The one data point that punctuated the role of DNS security is that 3.5 million new malicious and suspicious domains are created monthly. These are widely used by phishers to lure inspecting people into clicking on bad links and giving up personal or company information.
It’s not an adorable animal
Although a meerkat might be considered adorable, Infoblox said it is anything but cute. “In reality, it can be dangerous to live in a complex network of burrows underground and out of view,” the company wrote in the announcement. “From a technical perspective, ‘Meerkat’ references the abuse of open resolvers, particularly through DNS mail exchange records. ‘Muddling’ refers to the bewildering nature of their operations.”
Infoblox said Meerkat, in its murky machinations, exhibits a nuanced grasp of DNS, a domain where most threat actors falter. And it underscores that DNS can be a potent threat.
Prompting reactions from the Great Firewall
The company’s investigation shows that Meerkat can prompt reactions from China’s Great Firewall, including fabricating mail exchange or MX records from the Chinese IP address space — an interesting exploitation of national infrastructure.
It can also prompt DNS inquiries for MX and assorted record varieties toward domains not under the actor’s control but within top-level domains like .com and .org. In addition, by employing old domains, usually registered before the turn of the millennium, the actor evades detection by blending in with other DNS traffic — again, showing an understanding of DNS.
New look for Infoblox Threat Intel
At the same time it released information about Muddling Meerkat, Infoblox also announced a new look for its Threat Intel unit, led by Burton, a 22-year veteran of the NSA. Infoblox says its new focus on the team’s public identity is intended to distinguish itself from the sea of threat intel aggregators and highlight its DNS threat research expertise.
The company touted its discoveries of the past year, including being the first to report other DNS threat actors that were undetected by other industry players for more than a year, including DNS C2 malware toolkit Decoy Dog, malicious link shortening service provider Prolific Puma, cybercriminal traffic distribution system VexTrio Viper (aka VexTrio), and DNS CNAME redirection network provider Savvy Seahorse.
Zero Day DNS
The company also said its new Zero Day DNS will enable the detection and blocking of attacks from threat actor-registered domains before they can be used as part of an attack.
“Zero Day DNS is not just a nice to have, but a strategic advantage in an environment where threat actors, particularly ransomware actors, are using a domain immediately after registration for spearphishing,” Burton said.
Because Infoblox monitors DNS-level information, it has a good idea of which top-level domain names are legitimate and which ones are not.
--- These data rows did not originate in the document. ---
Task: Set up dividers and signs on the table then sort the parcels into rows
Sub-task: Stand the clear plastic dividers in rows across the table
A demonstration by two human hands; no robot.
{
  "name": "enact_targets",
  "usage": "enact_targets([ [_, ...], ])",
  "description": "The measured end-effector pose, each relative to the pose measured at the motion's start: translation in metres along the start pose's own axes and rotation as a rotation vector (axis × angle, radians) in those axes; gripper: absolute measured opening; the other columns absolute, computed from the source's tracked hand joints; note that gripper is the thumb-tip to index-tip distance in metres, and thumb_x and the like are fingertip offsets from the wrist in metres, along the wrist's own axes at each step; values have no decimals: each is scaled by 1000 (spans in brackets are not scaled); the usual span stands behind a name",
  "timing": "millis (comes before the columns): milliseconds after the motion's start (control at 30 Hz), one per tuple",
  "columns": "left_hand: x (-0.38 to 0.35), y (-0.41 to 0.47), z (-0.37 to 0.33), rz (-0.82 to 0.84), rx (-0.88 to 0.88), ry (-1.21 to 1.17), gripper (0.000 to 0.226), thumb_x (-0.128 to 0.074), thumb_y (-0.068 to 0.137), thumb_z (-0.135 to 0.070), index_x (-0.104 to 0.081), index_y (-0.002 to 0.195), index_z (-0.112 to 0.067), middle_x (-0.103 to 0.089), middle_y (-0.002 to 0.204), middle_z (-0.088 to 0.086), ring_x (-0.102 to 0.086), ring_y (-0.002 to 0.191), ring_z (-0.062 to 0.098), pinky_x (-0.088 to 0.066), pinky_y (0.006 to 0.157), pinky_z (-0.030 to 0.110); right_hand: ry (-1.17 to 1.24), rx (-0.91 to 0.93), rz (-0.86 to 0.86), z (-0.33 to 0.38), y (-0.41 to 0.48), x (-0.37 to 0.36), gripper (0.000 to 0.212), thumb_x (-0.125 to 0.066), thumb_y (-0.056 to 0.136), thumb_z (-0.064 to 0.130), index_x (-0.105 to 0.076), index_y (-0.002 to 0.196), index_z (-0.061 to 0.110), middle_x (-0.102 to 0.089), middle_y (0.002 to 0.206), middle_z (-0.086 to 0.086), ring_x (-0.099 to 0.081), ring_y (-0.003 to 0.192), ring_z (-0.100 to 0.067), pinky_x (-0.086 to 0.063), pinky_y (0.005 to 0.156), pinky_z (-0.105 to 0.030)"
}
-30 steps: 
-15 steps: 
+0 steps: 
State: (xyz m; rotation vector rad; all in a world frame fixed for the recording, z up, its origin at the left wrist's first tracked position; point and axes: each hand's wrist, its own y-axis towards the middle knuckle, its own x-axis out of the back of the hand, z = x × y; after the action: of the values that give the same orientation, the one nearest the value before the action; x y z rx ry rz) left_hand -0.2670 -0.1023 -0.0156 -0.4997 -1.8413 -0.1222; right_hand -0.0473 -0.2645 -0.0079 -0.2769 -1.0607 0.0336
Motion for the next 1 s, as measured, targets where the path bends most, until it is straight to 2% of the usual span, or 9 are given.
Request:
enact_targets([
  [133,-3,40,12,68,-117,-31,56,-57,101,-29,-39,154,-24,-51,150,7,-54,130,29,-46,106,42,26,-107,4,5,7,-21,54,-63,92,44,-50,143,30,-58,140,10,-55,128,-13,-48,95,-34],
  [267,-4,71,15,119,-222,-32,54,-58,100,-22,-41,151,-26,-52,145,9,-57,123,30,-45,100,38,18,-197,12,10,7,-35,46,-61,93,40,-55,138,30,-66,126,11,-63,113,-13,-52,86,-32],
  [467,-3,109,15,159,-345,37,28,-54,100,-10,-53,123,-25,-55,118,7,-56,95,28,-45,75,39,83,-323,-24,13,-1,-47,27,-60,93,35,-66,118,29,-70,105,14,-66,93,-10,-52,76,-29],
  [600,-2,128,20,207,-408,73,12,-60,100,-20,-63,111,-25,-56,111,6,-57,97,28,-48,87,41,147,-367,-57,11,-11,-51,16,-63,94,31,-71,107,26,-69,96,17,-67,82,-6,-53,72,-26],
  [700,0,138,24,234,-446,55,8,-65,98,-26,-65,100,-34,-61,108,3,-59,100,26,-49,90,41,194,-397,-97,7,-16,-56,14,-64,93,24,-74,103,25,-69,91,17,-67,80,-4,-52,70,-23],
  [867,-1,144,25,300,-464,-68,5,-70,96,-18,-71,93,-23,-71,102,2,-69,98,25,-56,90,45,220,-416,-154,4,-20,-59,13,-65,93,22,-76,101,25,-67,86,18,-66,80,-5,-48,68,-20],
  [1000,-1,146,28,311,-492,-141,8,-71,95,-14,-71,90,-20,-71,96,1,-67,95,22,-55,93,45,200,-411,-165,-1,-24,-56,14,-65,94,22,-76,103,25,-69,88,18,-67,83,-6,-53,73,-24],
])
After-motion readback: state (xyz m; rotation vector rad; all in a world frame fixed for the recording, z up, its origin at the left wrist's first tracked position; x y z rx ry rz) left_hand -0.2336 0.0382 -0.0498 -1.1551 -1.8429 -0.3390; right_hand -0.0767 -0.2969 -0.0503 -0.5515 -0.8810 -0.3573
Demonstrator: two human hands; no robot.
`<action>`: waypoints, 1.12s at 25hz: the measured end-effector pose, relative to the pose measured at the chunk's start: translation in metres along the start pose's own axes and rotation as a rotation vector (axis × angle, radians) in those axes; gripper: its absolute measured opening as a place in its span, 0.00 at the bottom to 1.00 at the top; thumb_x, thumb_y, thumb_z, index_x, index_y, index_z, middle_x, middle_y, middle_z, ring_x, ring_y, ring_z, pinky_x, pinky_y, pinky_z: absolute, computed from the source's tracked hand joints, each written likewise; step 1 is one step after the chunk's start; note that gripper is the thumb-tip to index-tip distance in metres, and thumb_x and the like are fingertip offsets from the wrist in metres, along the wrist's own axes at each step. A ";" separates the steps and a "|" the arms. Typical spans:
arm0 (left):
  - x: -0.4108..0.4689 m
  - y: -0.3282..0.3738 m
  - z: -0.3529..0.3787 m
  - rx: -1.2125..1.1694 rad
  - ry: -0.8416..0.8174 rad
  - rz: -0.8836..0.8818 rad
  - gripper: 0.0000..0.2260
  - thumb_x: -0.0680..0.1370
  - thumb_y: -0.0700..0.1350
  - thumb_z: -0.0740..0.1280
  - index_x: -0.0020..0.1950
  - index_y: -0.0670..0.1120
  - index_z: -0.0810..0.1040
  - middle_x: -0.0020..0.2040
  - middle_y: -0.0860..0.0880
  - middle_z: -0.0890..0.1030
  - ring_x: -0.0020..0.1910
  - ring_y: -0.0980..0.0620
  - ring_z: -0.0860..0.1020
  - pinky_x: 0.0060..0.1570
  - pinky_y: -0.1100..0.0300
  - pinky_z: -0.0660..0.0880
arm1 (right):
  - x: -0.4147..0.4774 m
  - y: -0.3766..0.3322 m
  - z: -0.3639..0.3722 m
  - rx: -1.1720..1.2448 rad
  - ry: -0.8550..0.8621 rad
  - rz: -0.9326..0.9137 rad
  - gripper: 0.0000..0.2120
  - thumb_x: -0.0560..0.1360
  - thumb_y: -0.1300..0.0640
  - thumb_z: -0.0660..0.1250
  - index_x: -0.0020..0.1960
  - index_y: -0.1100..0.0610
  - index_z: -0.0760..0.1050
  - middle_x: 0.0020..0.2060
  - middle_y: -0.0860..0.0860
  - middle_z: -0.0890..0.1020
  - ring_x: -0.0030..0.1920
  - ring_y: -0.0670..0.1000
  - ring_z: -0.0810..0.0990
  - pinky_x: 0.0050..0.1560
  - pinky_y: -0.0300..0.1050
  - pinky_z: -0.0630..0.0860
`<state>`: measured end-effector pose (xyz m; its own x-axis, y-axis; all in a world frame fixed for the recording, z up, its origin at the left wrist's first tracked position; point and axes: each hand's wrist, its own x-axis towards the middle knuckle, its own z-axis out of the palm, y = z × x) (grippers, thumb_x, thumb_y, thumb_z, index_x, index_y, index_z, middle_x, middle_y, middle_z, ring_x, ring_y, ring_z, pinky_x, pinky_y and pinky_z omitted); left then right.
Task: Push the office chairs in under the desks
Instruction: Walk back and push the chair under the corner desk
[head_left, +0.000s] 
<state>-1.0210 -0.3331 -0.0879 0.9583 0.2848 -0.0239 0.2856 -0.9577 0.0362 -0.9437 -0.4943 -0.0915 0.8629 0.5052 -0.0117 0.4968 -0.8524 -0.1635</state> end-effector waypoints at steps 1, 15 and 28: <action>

A basic example is “Infoblox.com,” which is legitimate, but lnfoblox.com, where the “i” was replaced with a lowercase “L,” is not. In the URL line, the differences are negligible and challenging for a user to see. With Zero Day DNS, the thesis, if the traffic is likely malicious, then block it. It’s easier to be wrong and let it through after than the opposite where security operations is dealing with a breach.
DNS security should be ubiquitous
For years, I have maintained that DNS security should be as widely deployed as firewalls. It’s the biggest “no-brainer” security tool, as it eliminates many threats before they ever get close to the company network.
Firewalls and other perimeter security have become so effective that threat actors have been forced to direct attacks at the user through phishing. We should expect to see an increase in these kinds of attacks, and it’s good that Infoblox is now doing so much research to find these types of threats before they are unleashed.